··· Data extract
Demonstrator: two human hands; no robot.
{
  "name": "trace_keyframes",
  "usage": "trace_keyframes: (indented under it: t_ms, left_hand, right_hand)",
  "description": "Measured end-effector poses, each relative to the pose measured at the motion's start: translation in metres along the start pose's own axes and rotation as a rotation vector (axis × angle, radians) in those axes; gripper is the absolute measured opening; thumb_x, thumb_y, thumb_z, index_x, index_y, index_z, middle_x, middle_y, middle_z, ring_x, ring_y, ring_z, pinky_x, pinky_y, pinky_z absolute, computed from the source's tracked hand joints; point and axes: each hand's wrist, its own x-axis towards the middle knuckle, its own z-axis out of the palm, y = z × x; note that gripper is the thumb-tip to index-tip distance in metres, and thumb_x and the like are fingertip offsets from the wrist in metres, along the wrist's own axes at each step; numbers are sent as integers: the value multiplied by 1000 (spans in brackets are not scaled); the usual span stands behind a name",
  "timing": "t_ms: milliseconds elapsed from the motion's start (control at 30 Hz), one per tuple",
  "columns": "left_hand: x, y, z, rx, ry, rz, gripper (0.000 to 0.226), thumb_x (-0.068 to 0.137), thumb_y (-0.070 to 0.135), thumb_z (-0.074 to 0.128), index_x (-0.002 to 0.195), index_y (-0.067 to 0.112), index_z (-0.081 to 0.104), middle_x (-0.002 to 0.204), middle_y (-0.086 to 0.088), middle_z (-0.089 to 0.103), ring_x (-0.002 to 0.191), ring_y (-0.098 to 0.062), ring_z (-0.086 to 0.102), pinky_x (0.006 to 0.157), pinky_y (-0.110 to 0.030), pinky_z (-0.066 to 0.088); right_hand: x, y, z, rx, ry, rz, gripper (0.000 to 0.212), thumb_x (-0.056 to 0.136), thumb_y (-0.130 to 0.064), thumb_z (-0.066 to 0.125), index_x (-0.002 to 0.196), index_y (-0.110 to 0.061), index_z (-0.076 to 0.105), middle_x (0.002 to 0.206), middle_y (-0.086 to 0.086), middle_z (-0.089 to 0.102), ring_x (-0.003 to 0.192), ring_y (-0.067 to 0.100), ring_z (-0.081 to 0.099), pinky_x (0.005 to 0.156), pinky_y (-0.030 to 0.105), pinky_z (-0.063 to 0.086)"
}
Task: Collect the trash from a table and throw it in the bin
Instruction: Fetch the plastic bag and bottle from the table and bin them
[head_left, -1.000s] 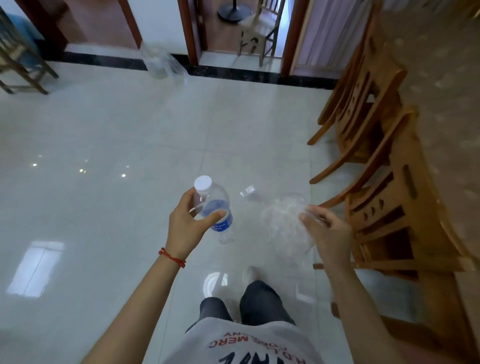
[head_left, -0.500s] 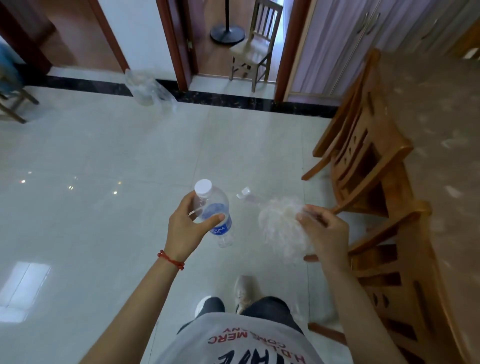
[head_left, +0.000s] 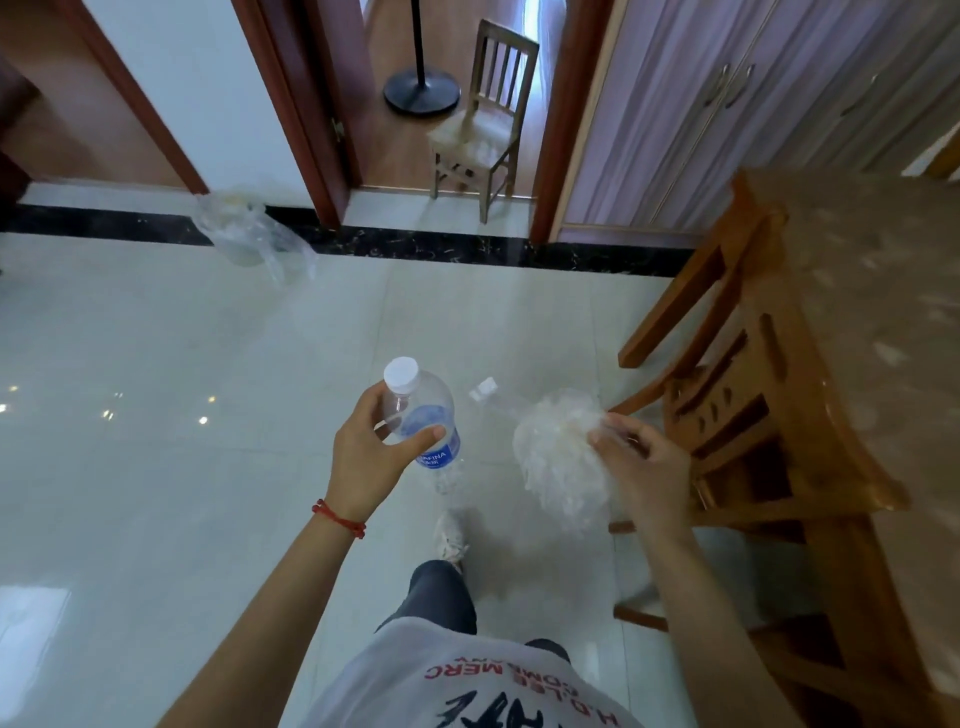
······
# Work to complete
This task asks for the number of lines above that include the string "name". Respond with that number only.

# Solved exercise
2